(Task instructions): Reproduce the following entries verbatim, each one complete.
*** Material for this task ***
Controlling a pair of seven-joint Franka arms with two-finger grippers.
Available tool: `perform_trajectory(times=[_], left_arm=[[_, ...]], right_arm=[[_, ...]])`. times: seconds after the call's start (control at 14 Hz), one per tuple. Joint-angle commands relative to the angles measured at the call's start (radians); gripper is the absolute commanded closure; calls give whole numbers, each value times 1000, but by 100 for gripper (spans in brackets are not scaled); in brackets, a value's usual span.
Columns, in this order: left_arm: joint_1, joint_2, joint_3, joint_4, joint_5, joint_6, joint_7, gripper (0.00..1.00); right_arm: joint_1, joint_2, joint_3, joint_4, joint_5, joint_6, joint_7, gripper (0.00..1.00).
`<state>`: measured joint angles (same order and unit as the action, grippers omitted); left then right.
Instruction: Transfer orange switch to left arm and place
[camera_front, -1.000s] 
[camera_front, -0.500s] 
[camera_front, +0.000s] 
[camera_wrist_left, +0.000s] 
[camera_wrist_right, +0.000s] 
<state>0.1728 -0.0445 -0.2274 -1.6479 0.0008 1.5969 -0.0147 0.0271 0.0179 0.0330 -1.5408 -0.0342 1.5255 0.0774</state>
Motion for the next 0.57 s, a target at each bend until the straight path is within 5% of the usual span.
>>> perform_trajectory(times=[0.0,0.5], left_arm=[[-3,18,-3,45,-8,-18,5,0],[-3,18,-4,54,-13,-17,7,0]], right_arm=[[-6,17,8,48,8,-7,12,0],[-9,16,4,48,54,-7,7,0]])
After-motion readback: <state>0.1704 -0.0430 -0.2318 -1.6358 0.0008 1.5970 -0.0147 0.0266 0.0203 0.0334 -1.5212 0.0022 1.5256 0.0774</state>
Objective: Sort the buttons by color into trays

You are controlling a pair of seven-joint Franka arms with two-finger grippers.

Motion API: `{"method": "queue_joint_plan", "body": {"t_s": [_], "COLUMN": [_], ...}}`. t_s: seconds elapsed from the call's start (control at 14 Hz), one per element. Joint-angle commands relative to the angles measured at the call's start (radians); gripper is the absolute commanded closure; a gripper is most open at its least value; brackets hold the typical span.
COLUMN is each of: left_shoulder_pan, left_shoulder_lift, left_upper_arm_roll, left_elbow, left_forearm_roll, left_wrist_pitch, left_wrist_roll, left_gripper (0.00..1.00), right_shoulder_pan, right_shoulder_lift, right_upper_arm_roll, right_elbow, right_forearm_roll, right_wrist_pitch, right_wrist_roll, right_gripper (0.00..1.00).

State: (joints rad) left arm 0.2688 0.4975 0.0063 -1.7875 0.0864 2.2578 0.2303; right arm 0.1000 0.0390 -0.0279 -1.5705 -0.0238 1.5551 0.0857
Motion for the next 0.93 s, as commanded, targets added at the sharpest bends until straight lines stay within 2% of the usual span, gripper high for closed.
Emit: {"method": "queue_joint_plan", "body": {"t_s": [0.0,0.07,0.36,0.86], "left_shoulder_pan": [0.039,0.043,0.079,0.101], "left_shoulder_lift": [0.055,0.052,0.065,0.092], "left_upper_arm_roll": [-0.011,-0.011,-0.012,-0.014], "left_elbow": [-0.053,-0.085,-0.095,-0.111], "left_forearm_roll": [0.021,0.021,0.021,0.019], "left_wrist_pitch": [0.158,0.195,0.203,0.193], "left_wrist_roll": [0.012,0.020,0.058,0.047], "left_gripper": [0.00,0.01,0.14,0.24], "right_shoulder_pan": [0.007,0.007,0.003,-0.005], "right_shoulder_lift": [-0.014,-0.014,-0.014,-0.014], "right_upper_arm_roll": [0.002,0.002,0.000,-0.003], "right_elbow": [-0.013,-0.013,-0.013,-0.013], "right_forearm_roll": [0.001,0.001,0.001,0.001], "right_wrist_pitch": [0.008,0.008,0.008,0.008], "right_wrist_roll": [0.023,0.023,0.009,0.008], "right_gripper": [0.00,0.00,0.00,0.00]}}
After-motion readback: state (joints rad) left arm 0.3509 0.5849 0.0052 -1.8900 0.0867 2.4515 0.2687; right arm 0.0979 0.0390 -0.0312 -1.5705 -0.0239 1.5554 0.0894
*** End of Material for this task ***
(Your solution):
Controlling a pair of seven-joint Franka arms with two-finger grippers.
Available tool: `perform_trajectory(times=[_], left_arm=[[_, ...]], right_arm=[[_, ...]])`. times: seconds after the call's start (control at 14 Hz), one per tuple. Joint-angle commands relative to the angles measured at the call's start (radians); gripper is the absolute commanded closure; calls give whole numbers, each value times 1000, but by 100 for gripper (spans in brackets are not scaled); in brackets, a value's usual span.
Columns, in this order: left_arm: joint_1, joint_2, joint_3, joint_4, joint_5, joint_6, joint_7, gripper (0.00..1.00); right_arm: joint_1, joint_2, joint_3, joint_4, joint_5, joint_6, joint_7, gripper (0.00..1.00).
`<state>`: measured joint angles (same order and unit as the action, grippers omitted); left then right.
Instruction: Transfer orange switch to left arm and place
[camera_front, -1.000s] 
[camera_front, -0.500s] 
[camera_front, +0.000s] 
[camera_wrist_left, +0.000s] 
[camera_wrist_right, +0.000s] 
<state>0.1728 -0.0445 -0.2274 -1.6479 0.0008 1.5969 -0.0147 0.0271 0.0179 0.0330 -1.5408 -0.0342 1.5255 0.0774</state>
Motion for the next 0.57 s, a target at each bend until the straight path is within 5% of the usual span.
>>> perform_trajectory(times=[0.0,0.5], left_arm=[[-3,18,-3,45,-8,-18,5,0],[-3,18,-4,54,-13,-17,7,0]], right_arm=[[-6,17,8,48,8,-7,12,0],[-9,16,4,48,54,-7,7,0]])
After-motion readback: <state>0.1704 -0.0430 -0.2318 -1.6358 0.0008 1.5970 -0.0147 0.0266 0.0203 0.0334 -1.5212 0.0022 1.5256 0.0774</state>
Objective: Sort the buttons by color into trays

You are controlling a pair of seven-joint Franka arms with two-finger grippers.

Motion API: `{"method": "queue_joint_plan", "body": {"t_s": [_], "COLUMN": [_], ...}}`. t_s: seconds elapsed from the call's start (control at 14 Hz), one per element. Joint-angle commands relative to the angles measured at the call's start (radians); gripper is the absolute commanded closure; a gripper is most open at its least value; brackets hold the typical span.
COLUMN is each of: left_shoulder_pan, left_shoulder_lift, left_upper_arm_roll, left_elbow, left_forearm_roll, left_wrist_pitch, left_wrist_roll, left_gripper (0.00..1.00), right_shoulder_pan, right_shoulder_lift, right_upper_arm_roll, right_elbow, right_forearm_roll, right_wrist_pitch, right_wrist_roll, right_gripper (0.00..1.00).

State: (joints rad) left arm 0.2688 0.4975 0.0063 -1.7875 0.0864 2.2578 0.2303; right arm 0.1000 0.0390 -0.0279 -1.5705 -0.0238 1.5551 0.0857
Motion for the next 0.93 s, as commanded, targets added at the sharpest bends until straight lines stay within 2% of the usual span, gripper high for closed.
Emit: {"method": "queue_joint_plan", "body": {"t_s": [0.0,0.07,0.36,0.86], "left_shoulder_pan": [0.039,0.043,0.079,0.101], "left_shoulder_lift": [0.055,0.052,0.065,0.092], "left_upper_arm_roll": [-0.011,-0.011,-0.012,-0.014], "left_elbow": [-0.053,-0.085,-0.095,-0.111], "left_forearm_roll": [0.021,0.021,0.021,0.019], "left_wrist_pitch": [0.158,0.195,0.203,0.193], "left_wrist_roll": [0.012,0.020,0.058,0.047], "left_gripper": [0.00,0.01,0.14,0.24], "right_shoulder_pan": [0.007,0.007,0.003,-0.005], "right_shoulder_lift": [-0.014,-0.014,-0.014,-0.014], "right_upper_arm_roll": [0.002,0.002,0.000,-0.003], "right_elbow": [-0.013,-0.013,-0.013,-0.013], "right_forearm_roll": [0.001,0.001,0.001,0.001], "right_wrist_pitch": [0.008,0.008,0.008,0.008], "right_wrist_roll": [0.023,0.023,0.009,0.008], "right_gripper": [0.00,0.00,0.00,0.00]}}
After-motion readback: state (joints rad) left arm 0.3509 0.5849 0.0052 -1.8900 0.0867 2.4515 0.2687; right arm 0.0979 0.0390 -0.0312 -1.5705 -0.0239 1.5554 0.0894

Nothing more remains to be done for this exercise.